* [DESCRIPTION OF THE TASK] Every entry, from first to last, must be written out exactly.

Recorded data:

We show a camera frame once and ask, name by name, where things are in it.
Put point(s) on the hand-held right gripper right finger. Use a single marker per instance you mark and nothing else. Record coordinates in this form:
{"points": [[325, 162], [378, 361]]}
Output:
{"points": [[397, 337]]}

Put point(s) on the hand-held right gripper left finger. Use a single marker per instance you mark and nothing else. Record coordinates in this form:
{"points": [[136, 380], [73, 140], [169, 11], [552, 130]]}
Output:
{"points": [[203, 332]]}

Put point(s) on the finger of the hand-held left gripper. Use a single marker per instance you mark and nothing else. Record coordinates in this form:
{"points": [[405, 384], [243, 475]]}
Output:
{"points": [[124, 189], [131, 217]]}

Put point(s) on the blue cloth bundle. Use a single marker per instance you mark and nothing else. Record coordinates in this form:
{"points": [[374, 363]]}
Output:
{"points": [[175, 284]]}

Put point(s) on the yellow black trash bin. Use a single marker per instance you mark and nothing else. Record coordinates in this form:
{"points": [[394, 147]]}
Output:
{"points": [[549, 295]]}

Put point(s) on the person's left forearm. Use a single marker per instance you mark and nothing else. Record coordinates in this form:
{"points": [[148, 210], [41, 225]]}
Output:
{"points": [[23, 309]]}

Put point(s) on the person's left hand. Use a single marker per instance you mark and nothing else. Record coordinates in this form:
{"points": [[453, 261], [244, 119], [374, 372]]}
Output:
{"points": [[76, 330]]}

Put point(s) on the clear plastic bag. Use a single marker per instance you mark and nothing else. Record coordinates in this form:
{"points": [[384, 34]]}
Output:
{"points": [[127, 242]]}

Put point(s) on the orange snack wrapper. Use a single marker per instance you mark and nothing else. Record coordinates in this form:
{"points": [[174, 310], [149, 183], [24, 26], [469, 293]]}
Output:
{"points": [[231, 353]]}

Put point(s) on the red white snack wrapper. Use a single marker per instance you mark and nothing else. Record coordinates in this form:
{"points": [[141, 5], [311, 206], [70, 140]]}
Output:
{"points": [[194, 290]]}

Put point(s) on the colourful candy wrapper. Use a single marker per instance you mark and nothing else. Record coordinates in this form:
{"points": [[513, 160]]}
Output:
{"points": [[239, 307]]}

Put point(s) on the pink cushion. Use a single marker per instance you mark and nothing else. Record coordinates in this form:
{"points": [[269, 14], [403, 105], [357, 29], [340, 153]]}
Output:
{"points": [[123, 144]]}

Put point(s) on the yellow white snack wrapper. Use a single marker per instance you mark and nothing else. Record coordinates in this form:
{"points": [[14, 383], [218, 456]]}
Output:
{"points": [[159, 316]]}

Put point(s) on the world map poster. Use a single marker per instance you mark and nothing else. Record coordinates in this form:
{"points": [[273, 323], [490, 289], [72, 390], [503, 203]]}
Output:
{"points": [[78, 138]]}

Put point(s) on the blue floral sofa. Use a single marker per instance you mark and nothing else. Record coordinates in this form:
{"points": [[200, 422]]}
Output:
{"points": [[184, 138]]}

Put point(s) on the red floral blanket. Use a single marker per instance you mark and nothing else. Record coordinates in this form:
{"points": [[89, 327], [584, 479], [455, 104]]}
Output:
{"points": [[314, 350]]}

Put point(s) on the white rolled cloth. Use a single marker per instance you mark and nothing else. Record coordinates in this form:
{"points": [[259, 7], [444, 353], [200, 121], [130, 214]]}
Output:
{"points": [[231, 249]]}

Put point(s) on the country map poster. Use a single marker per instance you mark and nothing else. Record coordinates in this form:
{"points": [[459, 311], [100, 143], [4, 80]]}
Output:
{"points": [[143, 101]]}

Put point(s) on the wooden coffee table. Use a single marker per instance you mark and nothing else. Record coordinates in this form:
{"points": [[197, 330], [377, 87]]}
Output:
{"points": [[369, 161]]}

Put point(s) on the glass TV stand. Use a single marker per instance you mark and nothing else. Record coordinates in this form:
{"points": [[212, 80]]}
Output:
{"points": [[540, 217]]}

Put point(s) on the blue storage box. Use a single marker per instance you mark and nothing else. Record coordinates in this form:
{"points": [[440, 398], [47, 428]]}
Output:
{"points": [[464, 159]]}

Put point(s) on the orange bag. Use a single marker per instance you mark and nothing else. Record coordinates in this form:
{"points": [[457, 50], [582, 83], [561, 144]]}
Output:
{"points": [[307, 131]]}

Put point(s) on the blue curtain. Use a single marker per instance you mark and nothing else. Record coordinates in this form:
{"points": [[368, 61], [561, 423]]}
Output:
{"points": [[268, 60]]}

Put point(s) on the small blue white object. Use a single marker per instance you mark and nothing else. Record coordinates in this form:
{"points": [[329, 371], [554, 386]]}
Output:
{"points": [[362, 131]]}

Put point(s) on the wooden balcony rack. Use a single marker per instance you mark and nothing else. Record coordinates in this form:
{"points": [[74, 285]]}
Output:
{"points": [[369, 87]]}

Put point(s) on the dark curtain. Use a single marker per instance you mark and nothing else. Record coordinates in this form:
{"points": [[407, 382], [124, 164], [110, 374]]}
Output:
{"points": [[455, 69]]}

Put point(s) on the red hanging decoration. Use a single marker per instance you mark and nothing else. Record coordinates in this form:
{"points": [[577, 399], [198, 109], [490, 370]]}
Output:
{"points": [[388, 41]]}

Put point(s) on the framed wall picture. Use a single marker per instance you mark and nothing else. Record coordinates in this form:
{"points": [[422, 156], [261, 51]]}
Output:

* [WRITTEN SOLUTION]
We show a camera frame once and ask, name by name, where things are in it.
Put point(s) on the hand-held right gripper right finger. Use a single marker per instance you mark and nothing else. Record coordinates in this form:
{"points": [[325, 162], [378, 361]]}
Output:
{"points": [[397, 337]]}

Put point(s) on the hand-held right gripper left finger. Use a single marker per instance you mark and nothing else. Record coordinates in this form:
{"points": [[136, 380], [73, 140], [169, 11], [552, 130]]}
Output:
{"points": [[203, 332]]}

Put point(s) on the finger of the hand-held left gripper. Use a single marker per instance you mark and nothing else. Record coordinates in this form:
{"points": [[405, 384], [243, 475]]}
Output:
{"points": [[124, 189], [131, 217]]}

Put point(s) on the blue cloth bundle. Use a single marker per instance you mark and nothing else. Record coordinates in this form:
{"points": [[374, 363]]}
Output:
{"points": [[175, 284]]}

Put point(s) on the yellow black trash bin. Use a single marker per instance you mark and nothing else. Record coordinates in this form:
{"points": [[394, 147]]}
Output:
{"points": [[549, 295]]}

Put point(s) on the person's left forearm. Use a single marker per instance you mark and nothing else. Record coordinates in this form:
{"points": [[148, 210], [41, 225]]}
Output:
{"points": [[23, 309]]}

Put point(s) on the person's left hand. Use a single marker per instance you mark and nothing else. Record coordinates in this form:
{"points": [[453, 261], [244, 119], [374, 372]]}
Output:
{"points": [[76, 330]]}

Put point(s) on the clear plastic bag. Use a single marker per instance you mark and nothing else. Record coordinates in this form:
{"points": [[384, 34]]}
Output:
{"points": [[127, 242]]}

Put point(s) on the orange snack wrapper. Use a single marker per instance you mark and nothing else. Record coordinates in this form:
{"points": [[174, 310], [149, 183], [24, 26], [469, 293]]}
Output:
{"points": [[231, 353]]}

Put point(s) on the red white snack wrapper. Use a single marker per instance you mark and nothing else. Record coordinates in this form:
{"points": [[141, 5], [311, 206], [70, 140]]}
Output:
{"points": [[194, 290]]}

Put point(s) on the colourful candy wrapper. Use a single marker per instance you mark and nothing else. Record coordinates in this form:
{"points": [[513, 160]]}
Output:
{"points": [[239, 307]]}

Put point(s) on the pink cushion. Use a single marker per instance you mark and nothing else. Record coordinates in this form:
{"points": [[269, 14], [403, 105], [357, 29], [340, 153]]}
Output:
{"points": [[123, 144]]}

Put point(s) on the yellow white snack wrapper. Use a single marker per instance you mark and nothing else. Record coordinates in this form:
{"points": [[14, 383], [218, 456]]}
Output:
{"points": [[159, 316]]}

Put point(s) on the world map poster. Use a single marker per instance you mark and nothing else. Record coordinates in this form:
{"points": [[273, 323], [490, 289], [72, 390], [503, 203]]}
Output:
{"points": [[78, 138]]}

Put point(s) on the blue floral sofa. Use a single marker per instance you mark and nothing else. Record coordinates in this form:
{"points": [[200, 422]]}
Output:
{"points": [[184, 138]]}

Put point(s) on the red floral blanket. Use a single marker per instance you mark and nothing else. Record coordinates in this form:
{"points": [[89, 327], [584, 479], [455, 104]]}
Output:
{"points": [[314, 350]]}

Put point(s) on the white rolled cloth. Use a single marker per instance you mark and nothing else. Record coordinates in this form:
{"points": [[259, 7], [444, 353], [200, 121], [130, 214]]}
Output:
{"points": [[231, 249]]}

Put point(s) on the country map poster. Use a single marker per instance you mark and nothing else. Record coordinates in this form:
{"points": [[459, 311], [100, 143], [4, 80]]}
Output:
{"points": [[143, 101]]}

Put point(s) on the wooden coffee table. Use a single marker per instance you mark and nothing else. Record coordinates in this form:
{"points": [[197, 330], [377, 87]]}
Output:
{"points": [[369, 161]]}

Put point(s) on the glass TV stand. Use a single marker per instance you mark and nothing else. Record coordinates in this form:
{"points": [[212, 80]]}
Output:
{"points": [[540, 217]]}

Put point(s) on the blue storage box. Use a single marker per instance you mark and nothing else. Record coordinates in this form:
{"points": [[440, 398], [47, 428]]}
Output:
{"points": [[464, 159]]}

Put point(s) on the orange bag. Use a single marker per instance you mark and nothing else. Record coordinates in this form:
{"points": [[457, 50], [582, 83], [561, 144]]}
Output:
{"points": [[307, 131]]}

Put point(s) on the blue curtain. Use a single marker per instance you mark and nothing else. Record coordinates in this form:
{"points": [[368, 61], [561, 423]]}
Output:
{"points": [[268, 60]]}

Put point(s) on the small blue white object. Use a single marker per instance you mark and nothing else. Record coordinates in this form:
{"points": [[329, 371], [554, 386]]}
Output:
{"points": [[362, 131]]}

Put point(s) on the wooden balcony rack. Use a single marker per instance you mark and nothing else. Record coordinates in this form:
{"points": [[74, 285]]}
Output:
{"points": [[369, 87]]}

Put point(s) on the dark curtain. Use a single marker per instance you mark and nothing else. Record coordinates in this form:
{"points": [[407, 382], [124, 164], [110, 374]]}
Output:
{"points": [[455, 69]]}

Put point(s) on the red hanging decoration. Use a single marker per instance you mark and nothing else. Record coordinates in this form:
{"points": [[577, 399], [198, 109], [490, 370]]}
Output:
{"points": [[388, 41]]}

Put point(s) on the framed wall picture. Use a single marker per instance you mark and nothing else. Record coordinates in this form:
{"points": [[422, 156], [261, 51]]}
Output:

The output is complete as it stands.